Surface-enhanced Raman spectroscopy of cell lysates mixed with silver nanoparticles for tumor classification

in: Beilstein Journal of Nanotechnology (2017)
Hassoun, Mohamed; Schie, Iwan W.; Tolstik, Tatiana; Krafft, Christoph; Popp, Jürgen; Stanca, Sarmiza Elena
The throughput of spontaneous Raman spectroscopy techniques for cell identification is limited due to the relatively low sensitivity and long acquisition time. This throughput can be increased by surface enhanced Raman scattering (SERS). Common SERS approaches for cell identification suffer from reproducibility and complex nanoparticle preparation.
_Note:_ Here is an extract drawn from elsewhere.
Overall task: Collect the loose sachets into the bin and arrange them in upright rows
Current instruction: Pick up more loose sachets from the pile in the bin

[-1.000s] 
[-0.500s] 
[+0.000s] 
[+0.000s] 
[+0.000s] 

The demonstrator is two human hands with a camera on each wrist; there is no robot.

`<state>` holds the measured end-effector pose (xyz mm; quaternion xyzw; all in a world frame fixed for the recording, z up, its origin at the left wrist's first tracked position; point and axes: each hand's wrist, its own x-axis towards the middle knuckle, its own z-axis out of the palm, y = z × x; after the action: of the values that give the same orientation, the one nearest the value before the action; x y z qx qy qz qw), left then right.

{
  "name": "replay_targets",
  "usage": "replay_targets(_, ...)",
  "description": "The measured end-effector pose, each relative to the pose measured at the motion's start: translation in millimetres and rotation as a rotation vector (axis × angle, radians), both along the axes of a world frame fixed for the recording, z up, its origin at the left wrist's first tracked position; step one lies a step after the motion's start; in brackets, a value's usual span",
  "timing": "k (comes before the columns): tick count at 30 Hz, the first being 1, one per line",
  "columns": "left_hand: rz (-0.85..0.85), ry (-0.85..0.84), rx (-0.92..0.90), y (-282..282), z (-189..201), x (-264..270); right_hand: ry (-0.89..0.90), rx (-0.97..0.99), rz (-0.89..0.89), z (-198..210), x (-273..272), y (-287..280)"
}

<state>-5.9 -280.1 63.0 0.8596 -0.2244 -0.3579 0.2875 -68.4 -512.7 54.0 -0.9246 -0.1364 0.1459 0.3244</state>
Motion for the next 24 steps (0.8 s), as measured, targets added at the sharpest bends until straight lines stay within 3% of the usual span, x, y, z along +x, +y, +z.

Here we present a new strategy for identification and classification of cells using silver nanoparticles aggregates and cell lysate prepared by ultrasonication. The probe ultrasonic system disrupts the cell wall and enables interaction of released cell components to nanoparticles. This approach was applied to distinguish four cell lines – Capan-1, HepG2, Sk-Hep1 and MCF-7 – using SERS at 785 nm excitation. Six independent batches were prepared per cell line to check the reproducibility. Principal component analysis was applied for data reduction and assessment of spectral variations that were assigned to proteins, nucleotides and carbohydrates. Four principal components were selected as input for a classification model based on support vector machine which identified and classified the four cell lines with sensitivity, specificity and accuracy above 95%. The numbers were obtained by leave-three-batches-out cross validation. This proof-of-principle demonstrates a reproducible and highly specific SERS approach for cell identification with easy to prepare silver nanoparticles.